Chuck Royce & Francis Gannon: Small-Cap Review And Outlook by The Royce Funds
CEO Chuck Royce and Co-CIO Francis Gannon reflect on 2015 and discuss the importance of the market’s gradual return to a normal range of returns, the uneventful Fed rate increase, the impact of widening credit spreads, and the role of active management.
See the video here.
Francis Gannon: What was the most notable aspect of our investment world in 2015?
Chuck Royce: I think it’s really important to understand what it was not. It was not the Fed finally raising rates. Everyone has focused on that in some absurd way.
In fact, it was the peaking of non-earning companies, which actually was much more significant. They have led the index. The index peaked a little before June 30th. The returns for that six-year period from the bottom were 18 percent from the index, and higher for the non-earners.
So it’s a big deal if it has reversed. We believe it has reversed.

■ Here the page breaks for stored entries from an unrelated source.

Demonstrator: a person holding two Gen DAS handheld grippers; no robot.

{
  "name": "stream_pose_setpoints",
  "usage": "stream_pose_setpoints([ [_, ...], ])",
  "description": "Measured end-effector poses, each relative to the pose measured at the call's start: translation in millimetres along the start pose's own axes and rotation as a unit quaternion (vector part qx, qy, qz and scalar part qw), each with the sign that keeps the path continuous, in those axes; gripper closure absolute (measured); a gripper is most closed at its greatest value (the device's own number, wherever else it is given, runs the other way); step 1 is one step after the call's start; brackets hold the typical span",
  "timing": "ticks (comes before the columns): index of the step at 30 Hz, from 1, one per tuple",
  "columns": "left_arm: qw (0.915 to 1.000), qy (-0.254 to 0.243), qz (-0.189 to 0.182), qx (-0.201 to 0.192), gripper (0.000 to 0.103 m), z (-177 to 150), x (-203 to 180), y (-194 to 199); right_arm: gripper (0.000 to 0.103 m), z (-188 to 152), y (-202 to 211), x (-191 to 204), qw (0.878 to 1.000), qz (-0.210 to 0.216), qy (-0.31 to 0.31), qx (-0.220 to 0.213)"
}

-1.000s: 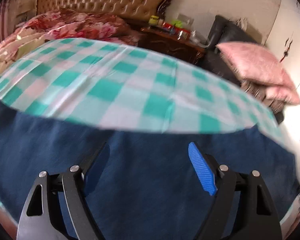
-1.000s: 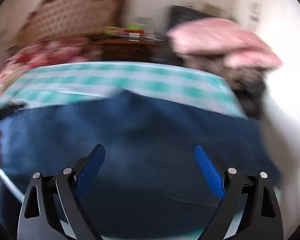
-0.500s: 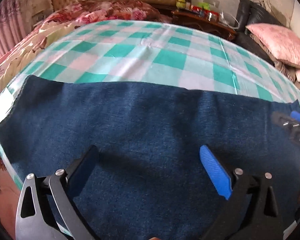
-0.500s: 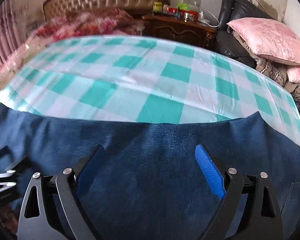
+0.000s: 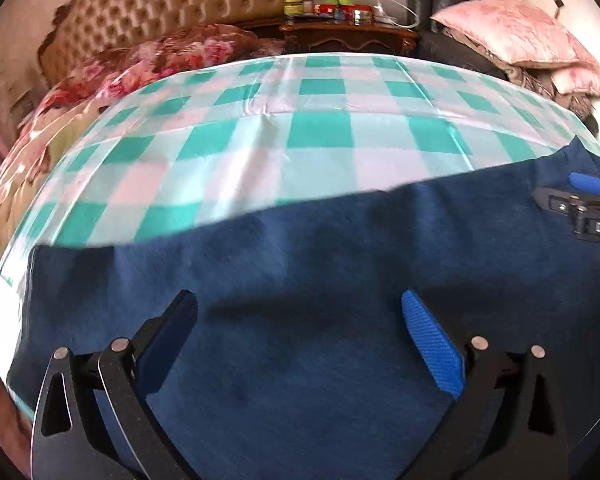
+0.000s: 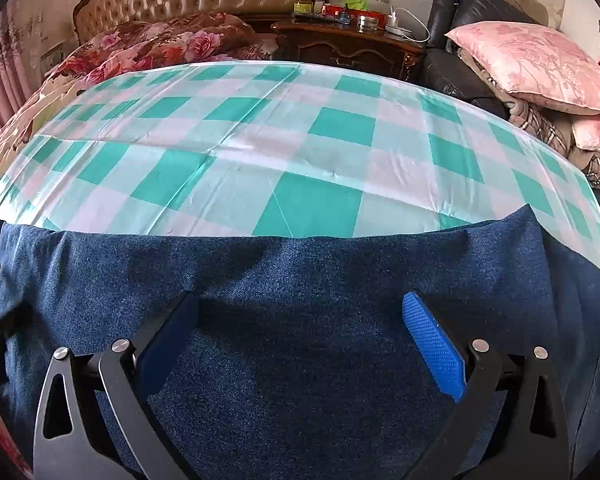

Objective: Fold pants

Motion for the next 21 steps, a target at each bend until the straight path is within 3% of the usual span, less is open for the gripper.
stream_pose_setpoints([
  [3,1.0,0.001,-0.001,0.01,0.001,7.2,25.8,-6.6,0.005,-0.4,-0.1,-0.1,1.0,0.0,0.0,0.0],
  [7,0.9952,0.059,0.077,0.018,0.001,0.9,91.6,-4.6,0.005,-0.1,-0.8,-0.5,1.0,0.003,-0.002,0.0],
  [9,0.9841,0.118,0.131,0.019,0.004,-12.7,132.7,6.1,0.005,0.0,-0.8,-0.8,1.0,0.003,-0.002,0.0],
  [10,0.9718,0.175,0.157,0.015,0.007,-29.2,163.9,20.3,0.005,0.0,-0.9,-0.8,1.0,0.003,-0.002,0.0],
  [12,0.9534,0.258,0.156,-0.005,0.017,-55.5,198.8,45.3,0.005,-0.3,-0.7,-0.8,1.0,0.003,-0.002,0.0],
  [13,0.9396,0.312,0.138,-0.026,0.02,-76.7,218.1,62.6,0.005,-0.2,-0.9,-0.9,1.0,0.003,-0.003,0.0],
  [15,0.9262,0.365,0.077,-0.054,0.049,-104.3,235.1,81.0,0.005,0.4,-1.0,-0.9,1.0,0.002,-0.004,-0.001],
  [16,0.9194,0.387,0.033,-0.062,0.054,-117.9,239.4,84.9,0.005,0.8,-1.2,-0.8,1.0,0.002,-0.005,-0.001],
  [18,0.9177,0.392,-0.012,-0.061,0.063,-129.7,235.1,83.7,0.005,0.6,-1.2,-0.8,1.0,0.002,-0.005,-0.001],
  [20,0.9167,0.391,-0.058,-0.06,0.065,-132.1,225.3,76.6,0.005,0.4,-1.1,-1.0,1.0,0.002,-0.005,-0.001],
  [21,0.9118,0.398,-0.08,-0.058,0.066,-132.2,222.3,71.0,0.005,0.3,-1.0,-1.0,1.0,0.003,-0.005,-0.001],
])
Point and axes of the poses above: each gripper's, at about its wrist camera, not at the fingertips, and y roughly against the way its jaws point, x to its left, z to its top, the point moved 3 cm from there along -y, roughly the way its jaws point, and after that the axes turned 10 degrees about x, right-handed, at the moved point
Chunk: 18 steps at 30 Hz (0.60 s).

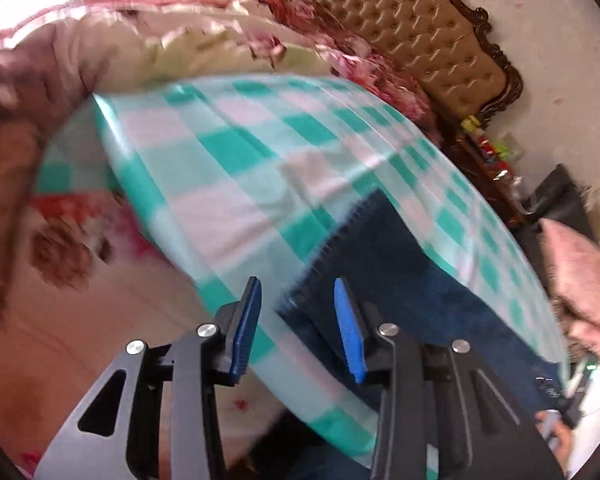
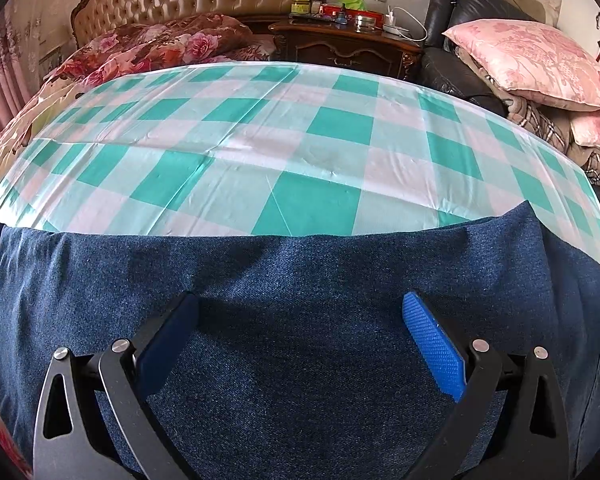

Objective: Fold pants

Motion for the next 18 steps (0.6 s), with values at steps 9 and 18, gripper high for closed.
stream_pose_setpoints([
  [9,0.9987,0.027,-0.041,0.011,0.097,-5.6,-4.8,-4.8,0.023,-47.0,74.0,21.4,0.994,0.089,0.058,-0.034],
  [18,0.9916,0.063,-0.107,0.036,0.094,-18.0,10.0,-13.7,0.047,-125.8,98.7,78.8,0.979,0.087,0.182,-0.007],
])
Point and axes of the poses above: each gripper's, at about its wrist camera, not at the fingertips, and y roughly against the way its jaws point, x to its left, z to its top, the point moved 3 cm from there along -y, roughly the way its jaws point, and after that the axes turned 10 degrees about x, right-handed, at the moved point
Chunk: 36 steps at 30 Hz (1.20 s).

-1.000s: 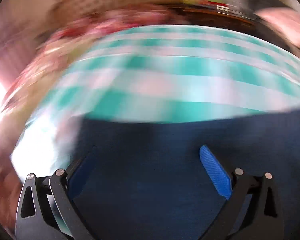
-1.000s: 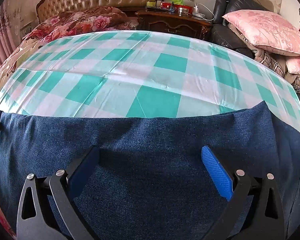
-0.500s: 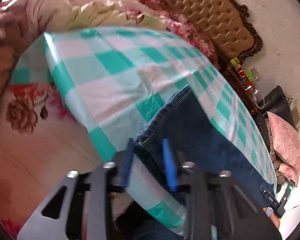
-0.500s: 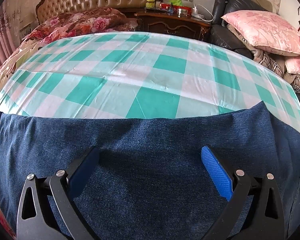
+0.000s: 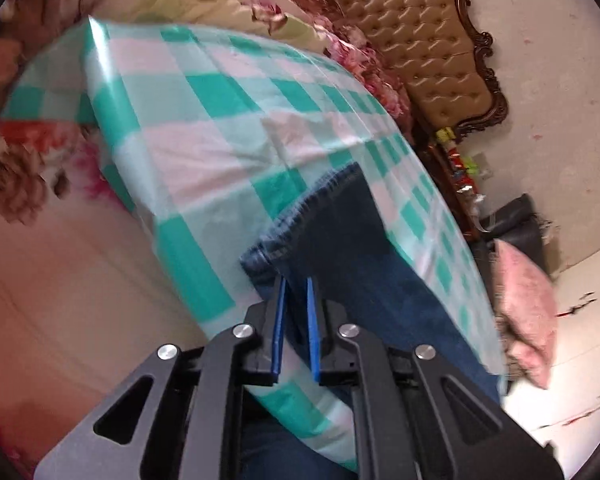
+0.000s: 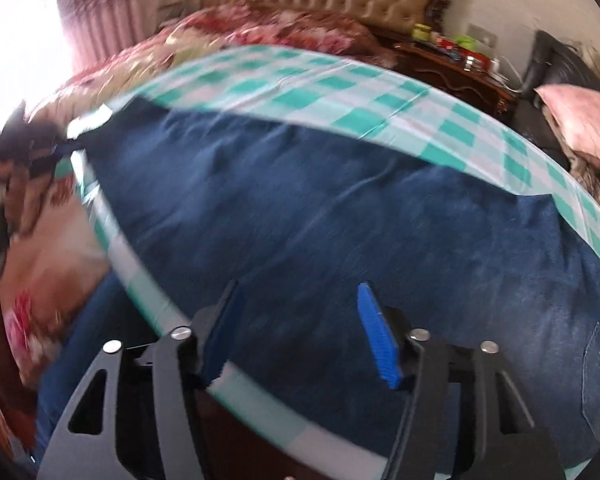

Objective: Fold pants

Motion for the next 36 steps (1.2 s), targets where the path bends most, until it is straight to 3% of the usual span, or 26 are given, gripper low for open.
stream_pose_setpoints([
  [2,0.9999,0.007,-0.003,0.011,0.089,0.0,1.2,-8.0,0.047,-3.1,-8.9,7.2,1.0,-0.013,0.016,0.011],
  [7,0.9996,0.014,-0.008,0.024,0.09,-0.6,-1.8,-19.5,0.052,-8.4,-16.0,13.0,0.999,-0.015,0.03,0.02],
  [9,0.9995,0.016,-0.01,0.026,0.099,-0.3,-2.7,-20.5,0.07,-10.1,-16.9,13.7,0.999,0.004,0.03,0.024],
  [12,0.9995,0.015,-0.014,0.024,0.099,0.6,-2.5,-19.8,0.091,-10.6,-16.4,13.6,0.999,0.025,0.024,0.031],
  [14,0.9995,0.016,-0.014,0.025,0.099,-0.1,-2.2,-19.6,0.091,-10.7,-9.5,12.0,0.998,0.044,0.021,0.026],
  [16,0.9995,0.015,-0.015,0.025,0.099,-1.3,-1.7,-18.9,0.083,-11.2,4.1,12.5,0.998,0.067,0.017,0.009],
  [17,0.9995,0.013,-0.014,0.025,0.099,-1.2,-2.2,-19.1,0.067,-11.5,6.6,12.8,0.997,0.069,0.016,0.009],
  [18,0.9996,0.01,-0.013,0.025,0.099,-1.2,-3.8,-19.7,0.059,-12.0,7.0,13.5,0.997,0.073,0.018,0.012],
  [21,0.9994,0.009,-0.02,0.027,0.1,-0.7,-6.8,-21.6,0.059,-12.8,1.2,19.2,0.997,0.075,0.028,0.018],
  [24,0.9985,0.008,-0.05,0.023,0.1,2.8,-10.2,-19.3,0.059,-16.0,-11.4,17.1,0.998,0.046,0.026,0.037],
  [27,0.9987,0.019,-0.046,0.015,0.1,8.4,-2.0,-15.0,0.059,-18.0,-13.8,12.5,0.997,0.06,0.02,0.041],
  [36,0.9954,0.072,-0.056,-0.029,0.09,9.9,29.1,11.3,0.059,-16.3,-15.1,14.7,0.998,0.049,0.025,0.044],
])
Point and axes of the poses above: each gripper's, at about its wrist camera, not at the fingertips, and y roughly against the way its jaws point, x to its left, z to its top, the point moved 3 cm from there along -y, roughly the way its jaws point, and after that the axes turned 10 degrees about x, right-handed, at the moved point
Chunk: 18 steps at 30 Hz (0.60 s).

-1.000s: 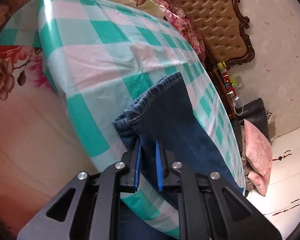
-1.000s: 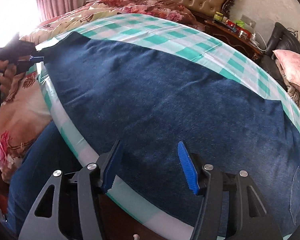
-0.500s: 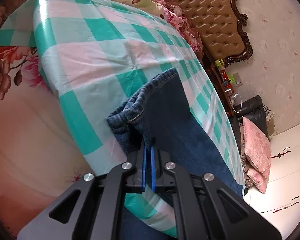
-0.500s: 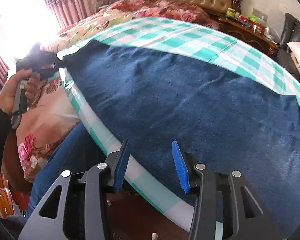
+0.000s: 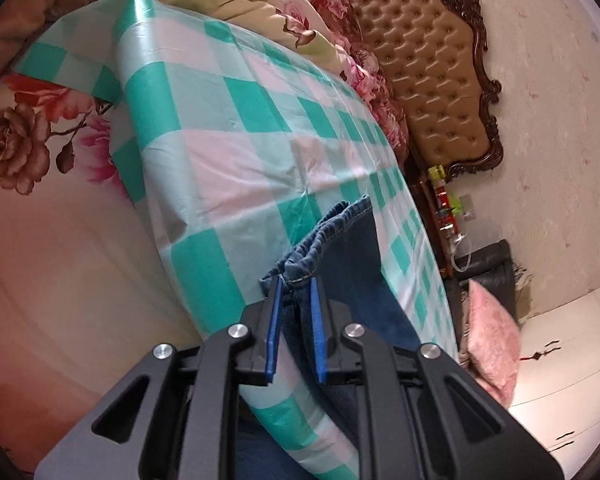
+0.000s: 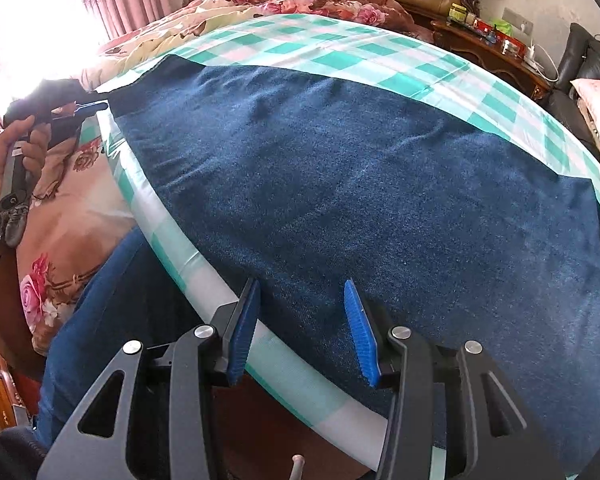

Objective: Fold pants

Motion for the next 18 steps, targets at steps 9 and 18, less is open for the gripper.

Francis Gannon: You alluded to the fact that the big event for last year was really a nonevent, in terms of the Fed raising rates, because credit spreads had already been widening. How is that going to be affecting our portfolios?
Chuck Royce: Credit spreads have been widening for about a year-and-a-half, since the summer of 2014, when energy peaked. So as energy has had a sharp decline, credit spreads have widened, probably led by energy, but actually now across the board.
Credit spreads represent the true cost of borrowing, and they represent a much more important metric about returning to normalcy.
We believe returning to normalcy across the board is a healthy thing for companies and healthy for stocks.
Francis Gannon: As you look forward, how do you think the role of an active manager is going to play out? It seems like it should be taking on an increasingly more important role in investors’ portfolios. What are your thoughts on that?
Chuck Royce: Our definition of an active manager is that we’re managing risk. We believe our fundamental job is managing risk, and we are; we are placing bets on risk/reward all the time. That’s what we do.
In general, active managers do better where they’re adding and subtracting risk, and have a difference. In the other environment, when markets are going straight up, actually, everything you do to reduce risk works against you.
I believe the stress in the stock market creates specific opportunities for us. It is our job to take advantage of these short-term stress moments. We are absolutely doing that. We’re adding to our high-conviction stocks, and I feel very good about the year or two ahead.